(Source data)
+ + + + +
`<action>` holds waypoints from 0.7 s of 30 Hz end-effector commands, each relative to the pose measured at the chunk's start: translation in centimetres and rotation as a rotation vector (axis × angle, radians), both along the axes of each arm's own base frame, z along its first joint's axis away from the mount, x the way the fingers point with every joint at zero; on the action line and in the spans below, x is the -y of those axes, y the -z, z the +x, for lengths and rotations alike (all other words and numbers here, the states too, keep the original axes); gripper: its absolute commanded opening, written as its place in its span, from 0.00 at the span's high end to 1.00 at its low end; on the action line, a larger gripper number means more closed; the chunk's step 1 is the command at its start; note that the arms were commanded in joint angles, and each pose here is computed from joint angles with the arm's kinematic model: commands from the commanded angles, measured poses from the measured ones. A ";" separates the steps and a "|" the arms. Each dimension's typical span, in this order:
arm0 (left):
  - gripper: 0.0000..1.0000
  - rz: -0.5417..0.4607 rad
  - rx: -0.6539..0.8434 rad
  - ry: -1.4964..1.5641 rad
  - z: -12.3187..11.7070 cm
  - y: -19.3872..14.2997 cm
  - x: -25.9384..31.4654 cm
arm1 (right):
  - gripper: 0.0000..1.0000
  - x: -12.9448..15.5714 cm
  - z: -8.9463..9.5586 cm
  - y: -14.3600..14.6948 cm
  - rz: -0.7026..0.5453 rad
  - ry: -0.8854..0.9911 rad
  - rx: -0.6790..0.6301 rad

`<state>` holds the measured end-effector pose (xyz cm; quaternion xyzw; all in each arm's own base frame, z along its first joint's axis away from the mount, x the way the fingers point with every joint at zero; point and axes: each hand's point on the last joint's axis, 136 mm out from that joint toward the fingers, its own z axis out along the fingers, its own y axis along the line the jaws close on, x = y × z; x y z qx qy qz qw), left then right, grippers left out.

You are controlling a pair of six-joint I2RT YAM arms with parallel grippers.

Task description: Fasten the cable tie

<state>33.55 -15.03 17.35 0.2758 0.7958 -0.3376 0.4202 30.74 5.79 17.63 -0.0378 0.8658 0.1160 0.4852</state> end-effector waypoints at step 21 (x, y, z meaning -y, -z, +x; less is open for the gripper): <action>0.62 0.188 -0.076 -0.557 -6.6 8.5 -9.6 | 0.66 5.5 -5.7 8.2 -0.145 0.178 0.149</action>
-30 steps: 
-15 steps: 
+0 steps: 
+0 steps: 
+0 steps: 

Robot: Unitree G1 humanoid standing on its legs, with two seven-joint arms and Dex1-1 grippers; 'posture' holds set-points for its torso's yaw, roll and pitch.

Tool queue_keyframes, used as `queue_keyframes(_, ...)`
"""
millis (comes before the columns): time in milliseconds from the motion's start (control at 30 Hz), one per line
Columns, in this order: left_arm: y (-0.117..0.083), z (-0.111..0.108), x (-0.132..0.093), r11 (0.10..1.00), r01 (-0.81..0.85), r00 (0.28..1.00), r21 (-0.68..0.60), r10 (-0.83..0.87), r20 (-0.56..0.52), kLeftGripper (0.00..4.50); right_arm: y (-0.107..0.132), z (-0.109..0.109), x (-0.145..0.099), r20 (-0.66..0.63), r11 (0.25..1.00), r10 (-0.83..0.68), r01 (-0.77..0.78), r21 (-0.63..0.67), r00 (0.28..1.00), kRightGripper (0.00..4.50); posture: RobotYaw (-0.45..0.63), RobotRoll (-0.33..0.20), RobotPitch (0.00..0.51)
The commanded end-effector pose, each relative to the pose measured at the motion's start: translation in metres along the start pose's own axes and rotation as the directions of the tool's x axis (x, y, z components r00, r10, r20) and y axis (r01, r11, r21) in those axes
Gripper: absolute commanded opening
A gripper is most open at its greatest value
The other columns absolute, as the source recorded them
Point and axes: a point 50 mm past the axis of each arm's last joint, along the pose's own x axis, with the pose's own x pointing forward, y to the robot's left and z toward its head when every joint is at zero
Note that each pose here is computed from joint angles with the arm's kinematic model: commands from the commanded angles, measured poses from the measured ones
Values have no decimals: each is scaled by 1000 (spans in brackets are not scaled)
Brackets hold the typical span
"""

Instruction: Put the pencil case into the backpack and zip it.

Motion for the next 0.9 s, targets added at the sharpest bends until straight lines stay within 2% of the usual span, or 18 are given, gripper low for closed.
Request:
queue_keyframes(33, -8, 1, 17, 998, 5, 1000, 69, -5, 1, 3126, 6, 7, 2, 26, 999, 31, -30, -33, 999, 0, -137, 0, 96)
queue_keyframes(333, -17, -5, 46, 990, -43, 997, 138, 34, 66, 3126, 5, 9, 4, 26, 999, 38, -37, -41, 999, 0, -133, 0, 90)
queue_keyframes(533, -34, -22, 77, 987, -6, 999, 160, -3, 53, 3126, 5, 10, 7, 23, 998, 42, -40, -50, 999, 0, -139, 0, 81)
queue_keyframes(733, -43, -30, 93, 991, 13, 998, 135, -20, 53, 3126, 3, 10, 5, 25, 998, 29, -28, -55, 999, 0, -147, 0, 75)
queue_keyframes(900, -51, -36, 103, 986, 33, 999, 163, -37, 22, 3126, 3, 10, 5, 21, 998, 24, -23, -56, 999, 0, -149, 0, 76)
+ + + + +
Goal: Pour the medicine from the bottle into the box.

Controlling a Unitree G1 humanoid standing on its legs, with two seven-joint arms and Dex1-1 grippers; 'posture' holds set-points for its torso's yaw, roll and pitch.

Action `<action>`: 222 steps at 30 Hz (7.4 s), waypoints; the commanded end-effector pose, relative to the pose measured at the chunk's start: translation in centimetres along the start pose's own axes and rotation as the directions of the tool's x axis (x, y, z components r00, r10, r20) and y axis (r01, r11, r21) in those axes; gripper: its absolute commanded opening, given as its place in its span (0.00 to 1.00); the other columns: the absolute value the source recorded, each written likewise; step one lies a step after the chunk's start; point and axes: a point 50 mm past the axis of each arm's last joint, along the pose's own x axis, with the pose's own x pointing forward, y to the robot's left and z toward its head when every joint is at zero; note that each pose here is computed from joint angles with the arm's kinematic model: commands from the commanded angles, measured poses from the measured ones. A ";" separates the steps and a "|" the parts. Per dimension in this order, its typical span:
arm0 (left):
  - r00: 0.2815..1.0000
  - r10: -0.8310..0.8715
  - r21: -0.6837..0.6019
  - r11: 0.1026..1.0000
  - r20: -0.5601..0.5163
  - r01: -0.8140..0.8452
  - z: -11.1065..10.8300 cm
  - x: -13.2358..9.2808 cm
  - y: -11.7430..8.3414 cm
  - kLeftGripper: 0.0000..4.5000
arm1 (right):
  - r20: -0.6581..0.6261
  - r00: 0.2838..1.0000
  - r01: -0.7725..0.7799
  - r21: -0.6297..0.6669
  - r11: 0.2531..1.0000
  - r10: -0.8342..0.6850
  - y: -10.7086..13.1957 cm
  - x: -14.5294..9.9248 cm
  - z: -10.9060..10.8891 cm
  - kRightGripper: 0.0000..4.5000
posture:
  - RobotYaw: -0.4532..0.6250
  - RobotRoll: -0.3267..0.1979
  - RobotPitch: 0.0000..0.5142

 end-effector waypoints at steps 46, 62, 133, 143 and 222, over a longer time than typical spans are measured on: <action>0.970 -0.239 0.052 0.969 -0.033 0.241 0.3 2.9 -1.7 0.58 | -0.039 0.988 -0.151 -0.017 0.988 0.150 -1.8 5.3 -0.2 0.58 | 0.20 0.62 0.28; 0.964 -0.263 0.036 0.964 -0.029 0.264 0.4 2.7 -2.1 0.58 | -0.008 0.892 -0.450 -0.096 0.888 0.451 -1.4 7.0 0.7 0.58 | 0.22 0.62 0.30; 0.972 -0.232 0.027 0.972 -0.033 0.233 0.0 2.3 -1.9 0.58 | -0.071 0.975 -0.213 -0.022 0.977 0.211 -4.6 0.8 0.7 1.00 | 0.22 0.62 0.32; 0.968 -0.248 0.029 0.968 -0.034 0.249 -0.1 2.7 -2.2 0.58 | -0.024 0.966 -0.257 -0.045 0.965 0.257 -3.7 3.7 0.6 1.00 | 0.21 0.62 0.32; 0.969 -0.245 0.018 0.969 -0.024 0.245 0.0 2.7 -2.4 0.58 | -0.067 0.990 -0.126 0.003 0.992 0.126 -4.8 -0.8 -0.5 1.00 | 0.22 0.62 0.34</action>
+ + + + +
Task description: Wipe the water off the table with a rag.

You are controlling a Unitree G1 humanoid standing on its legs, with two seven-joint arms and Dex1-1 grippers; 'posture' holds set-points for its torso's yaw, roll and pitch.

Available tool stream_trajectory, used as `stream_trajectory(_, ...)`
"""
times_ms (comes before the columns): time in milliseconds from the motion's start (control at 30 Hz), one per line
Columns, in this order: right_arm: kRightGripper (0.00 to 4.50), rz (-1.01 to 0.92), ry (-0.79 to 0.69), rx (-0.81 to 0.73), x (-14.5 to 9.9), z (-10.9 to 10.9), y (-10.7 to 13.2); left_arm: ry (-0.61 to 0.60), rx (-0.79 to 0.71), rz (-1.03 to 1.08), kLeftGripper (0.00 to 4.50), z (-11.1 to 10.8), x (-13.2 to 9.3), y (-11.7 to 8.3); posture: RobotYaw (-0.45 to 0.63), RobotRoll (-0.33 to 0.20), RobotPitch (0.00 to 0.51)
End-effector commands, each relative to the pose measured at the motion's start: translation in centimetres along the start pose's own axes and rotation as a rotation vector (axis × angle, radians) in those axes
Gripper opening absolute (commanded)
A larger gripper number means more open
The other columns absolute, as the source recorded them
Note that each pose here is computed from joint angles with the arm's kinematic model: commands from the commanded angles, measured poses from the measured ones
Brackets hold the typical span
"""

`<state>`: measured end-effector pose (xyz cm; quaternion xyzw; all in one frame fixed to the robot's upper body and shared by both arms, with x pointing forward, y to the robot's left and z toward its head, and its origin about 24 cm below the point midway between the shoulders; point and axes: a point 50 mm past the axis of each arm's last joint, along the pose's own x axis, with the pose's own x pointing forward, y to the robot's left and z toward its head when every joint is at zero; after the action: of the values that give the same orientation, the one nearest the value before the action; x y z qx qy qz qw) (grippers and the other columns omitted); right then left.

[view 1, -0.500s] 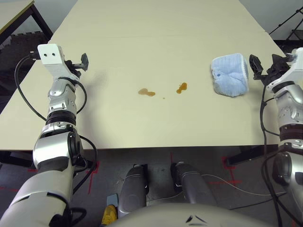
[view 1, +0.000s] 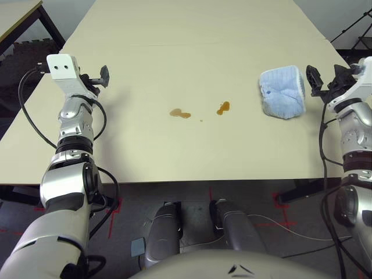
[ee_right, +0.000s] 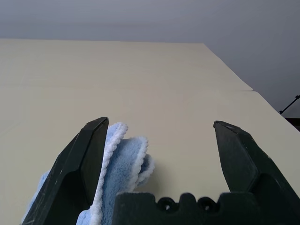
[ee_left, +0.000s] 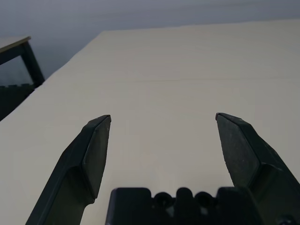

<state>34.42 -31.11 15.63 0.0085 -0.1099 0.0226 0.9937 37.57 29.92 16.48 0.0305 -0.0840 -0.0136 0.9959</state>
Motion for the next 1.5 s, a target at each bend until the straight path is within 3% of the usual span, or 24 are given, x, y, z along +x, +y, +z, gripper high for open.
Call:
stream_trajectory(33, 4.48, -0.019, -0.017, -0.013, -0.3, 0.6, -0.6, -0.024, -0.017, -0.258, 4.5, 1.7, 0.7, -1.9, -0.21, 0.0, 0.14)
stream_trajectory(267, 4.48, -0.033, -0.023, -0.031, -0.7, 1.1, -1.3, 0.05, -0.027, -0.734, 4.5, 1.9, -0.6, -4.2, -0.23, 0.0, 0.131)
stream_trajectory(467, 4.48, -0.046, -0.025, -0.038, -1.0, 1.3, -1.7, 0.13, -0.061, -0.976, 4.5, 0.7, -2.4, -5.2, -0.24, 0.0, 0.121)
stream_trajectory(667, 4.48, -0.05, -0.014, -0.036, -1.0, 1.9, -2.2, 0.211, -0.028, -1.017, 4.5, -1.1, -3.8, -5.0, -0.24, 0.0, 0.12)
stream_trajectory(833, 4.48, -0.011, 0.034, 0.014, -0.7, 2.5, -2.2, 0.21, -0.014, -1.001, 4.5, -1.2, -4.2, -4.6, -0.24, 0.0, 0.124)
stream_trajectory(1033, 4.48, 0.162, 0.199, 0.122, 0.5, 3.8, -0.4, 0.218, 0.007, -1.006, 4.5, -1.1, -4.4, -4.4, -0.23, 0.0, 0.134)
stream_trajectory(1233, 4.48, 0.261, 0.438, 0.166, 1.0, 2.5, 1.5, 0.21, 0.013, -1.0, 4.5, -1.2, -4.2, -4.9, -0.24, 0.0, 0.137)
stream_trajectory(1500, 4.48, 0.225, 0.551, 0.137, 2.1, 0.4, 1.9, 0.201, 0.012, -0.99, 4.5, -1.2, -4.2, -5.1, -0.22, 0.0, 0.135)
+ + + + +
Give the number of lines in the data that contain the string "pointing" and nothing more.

3